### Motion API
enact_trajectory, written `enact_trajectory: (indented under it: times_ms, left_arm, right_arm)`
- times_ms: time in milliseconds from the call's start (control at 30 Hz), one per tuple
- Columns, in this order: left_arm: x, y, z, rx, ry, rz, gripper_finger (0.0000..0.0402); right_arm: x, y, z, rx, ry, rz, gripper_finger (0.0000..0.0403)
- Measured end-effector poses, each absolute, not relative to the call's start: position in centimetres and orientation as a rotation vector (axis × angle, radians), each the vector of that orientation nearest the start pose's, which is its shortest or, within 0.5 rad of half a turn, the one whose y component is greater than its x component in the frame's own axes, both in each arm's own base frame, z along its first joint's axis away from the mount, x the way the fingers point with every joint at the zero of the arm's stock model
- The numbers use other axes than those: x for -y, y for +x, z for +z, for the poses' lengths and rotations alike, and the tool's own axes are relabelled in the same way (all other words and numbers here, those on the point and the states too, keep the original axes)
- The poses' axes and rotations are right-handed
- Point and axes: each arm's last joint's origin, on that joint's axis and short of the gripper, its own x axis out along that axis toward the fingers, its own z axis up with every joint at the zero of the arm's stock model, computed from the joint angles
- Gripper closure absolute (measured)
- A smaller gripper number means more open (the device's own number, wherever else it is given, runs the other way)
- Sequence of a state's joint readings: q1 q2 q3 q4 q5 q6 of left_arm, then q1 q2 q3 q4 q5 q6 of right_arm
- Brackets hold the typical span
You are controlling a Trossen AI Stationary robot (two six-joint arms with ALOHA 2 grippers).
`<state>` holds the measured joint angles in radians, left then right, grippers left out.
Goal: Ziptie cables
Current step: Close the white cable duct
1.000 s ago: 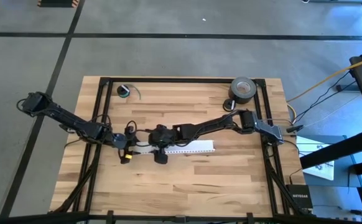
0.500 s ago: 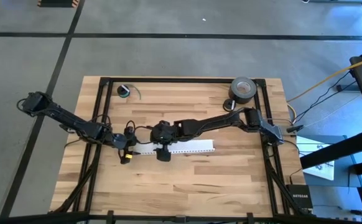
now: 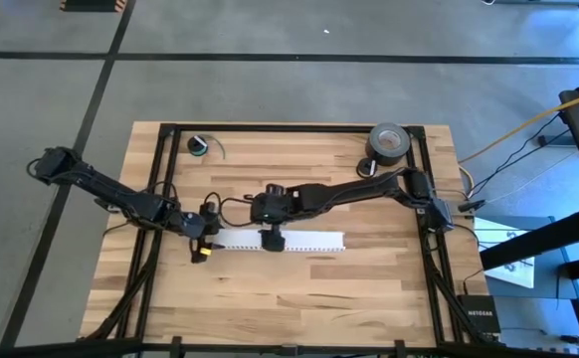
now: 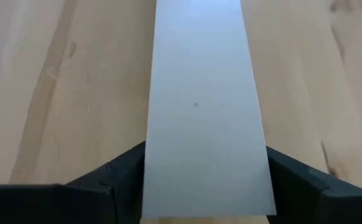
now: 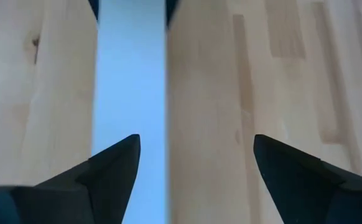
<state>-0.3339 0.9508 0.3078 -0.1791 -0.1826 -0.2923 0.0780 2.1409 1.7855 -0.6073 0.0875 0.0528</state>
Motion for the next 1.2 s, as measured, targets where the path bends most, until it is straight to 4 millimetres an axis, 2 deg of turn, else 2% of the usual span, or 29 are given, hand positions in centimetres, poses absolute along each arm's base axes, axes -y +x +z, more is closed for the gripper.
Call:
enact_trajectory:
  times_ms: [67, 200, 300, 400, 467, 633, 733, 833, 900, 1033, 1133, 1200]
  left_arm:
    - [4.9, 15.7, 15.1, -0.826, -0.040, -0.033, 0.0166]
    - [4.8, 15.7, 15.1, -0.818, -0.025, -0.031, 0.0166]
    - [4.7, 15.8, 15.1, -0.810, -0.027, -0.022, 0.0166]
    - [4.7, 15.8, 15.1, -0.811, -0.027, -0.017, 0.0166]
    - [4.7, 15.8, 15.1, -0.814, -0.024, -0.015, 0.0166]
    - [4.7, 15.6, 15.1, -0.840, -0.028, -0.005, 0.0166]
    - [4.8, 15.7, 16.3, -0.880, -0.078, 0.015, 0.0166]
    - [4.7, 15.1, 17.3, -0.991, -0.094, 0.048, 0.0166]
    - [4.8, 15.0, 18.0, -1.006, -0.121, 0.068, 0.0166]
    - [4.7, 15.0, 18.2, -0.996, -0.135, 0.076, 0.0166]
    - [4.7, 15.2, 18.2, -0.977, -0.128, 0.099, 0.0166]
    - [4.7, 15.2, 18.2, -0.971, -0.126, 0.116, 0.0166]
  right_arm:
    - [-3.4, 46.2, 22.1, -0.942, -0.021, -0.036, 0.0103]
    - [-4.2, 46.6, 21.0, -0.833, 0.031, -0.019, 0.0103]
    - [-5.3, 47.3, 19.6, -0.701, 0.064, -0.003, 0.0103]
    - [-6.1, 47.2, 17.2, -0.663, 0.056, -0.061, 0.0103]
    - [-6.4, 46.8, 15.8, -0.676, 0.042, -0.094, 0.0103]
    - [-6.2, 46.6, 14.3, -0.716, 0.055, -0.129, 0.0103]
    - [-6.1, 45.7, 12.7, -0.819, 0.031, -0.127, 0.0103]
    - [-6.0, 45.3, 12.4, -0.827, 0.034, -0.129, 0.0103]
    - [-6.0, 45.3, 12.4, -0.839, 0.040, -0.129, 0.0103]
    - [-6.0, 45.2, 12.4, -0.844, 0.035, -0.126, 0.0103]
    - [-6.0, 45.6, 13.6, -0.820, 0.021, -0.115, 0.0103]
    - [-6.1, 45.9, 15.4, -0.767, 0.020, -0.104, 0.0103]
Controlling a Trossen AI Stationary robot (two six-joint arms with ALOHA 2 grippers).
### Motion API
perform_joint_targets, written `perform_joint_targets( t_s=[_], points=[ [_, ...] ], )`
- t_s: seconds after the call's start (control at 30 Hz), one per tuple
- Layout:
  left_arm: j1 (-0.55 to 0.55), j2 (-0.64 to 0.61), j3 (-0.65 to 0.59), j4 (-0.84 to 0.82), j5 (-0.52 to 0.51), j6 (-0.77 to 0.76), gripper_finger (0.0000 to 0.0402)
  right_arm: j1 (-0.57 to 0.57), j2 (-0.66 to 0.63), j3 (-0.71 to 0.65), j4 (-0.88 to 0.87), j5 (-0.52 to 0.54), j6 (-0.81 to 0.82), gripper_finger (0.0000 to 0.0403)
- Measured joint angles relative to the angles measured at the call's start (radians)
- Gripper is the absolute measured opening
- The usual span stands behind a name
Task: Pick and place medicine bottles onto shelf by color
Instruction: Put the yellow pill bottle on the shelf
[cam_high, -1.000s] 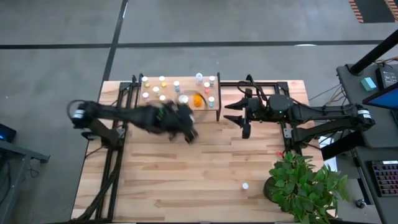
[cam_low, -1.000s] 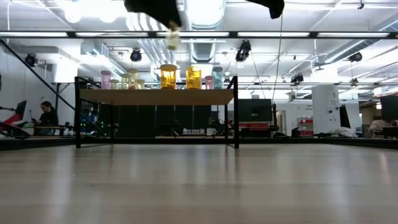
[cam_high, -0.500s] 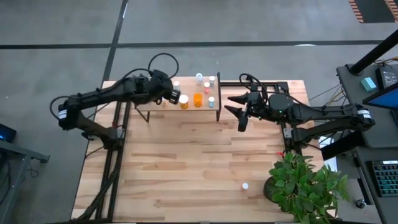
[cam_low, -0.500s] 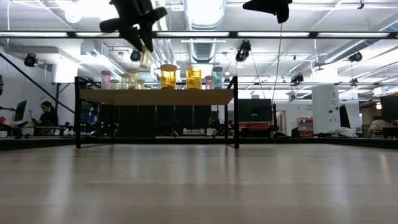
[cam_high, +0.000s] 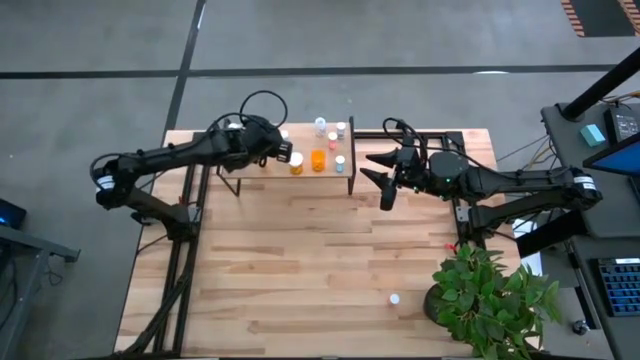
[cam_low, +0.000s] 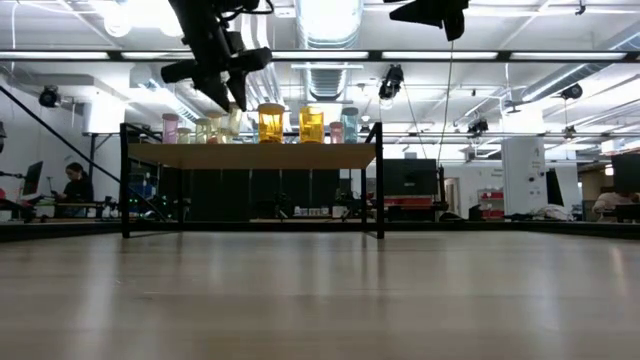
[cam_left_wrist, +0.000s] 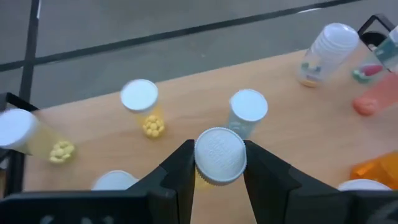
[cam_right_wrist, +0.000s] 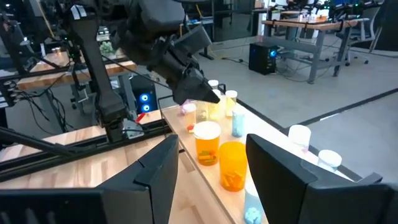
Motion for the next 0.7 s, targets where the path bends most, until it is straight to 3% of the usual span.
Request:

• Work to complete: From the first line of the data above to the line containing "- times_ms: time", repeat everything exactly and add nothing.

• Response to the exercise:
### Motion API
enact_trajectory, written `enact_trajectory: (indented under it: times_ms, left_arm, right_arm)`
- times_ms: time in milliseconds from the call's start (control at 30 Hz), one per tuple

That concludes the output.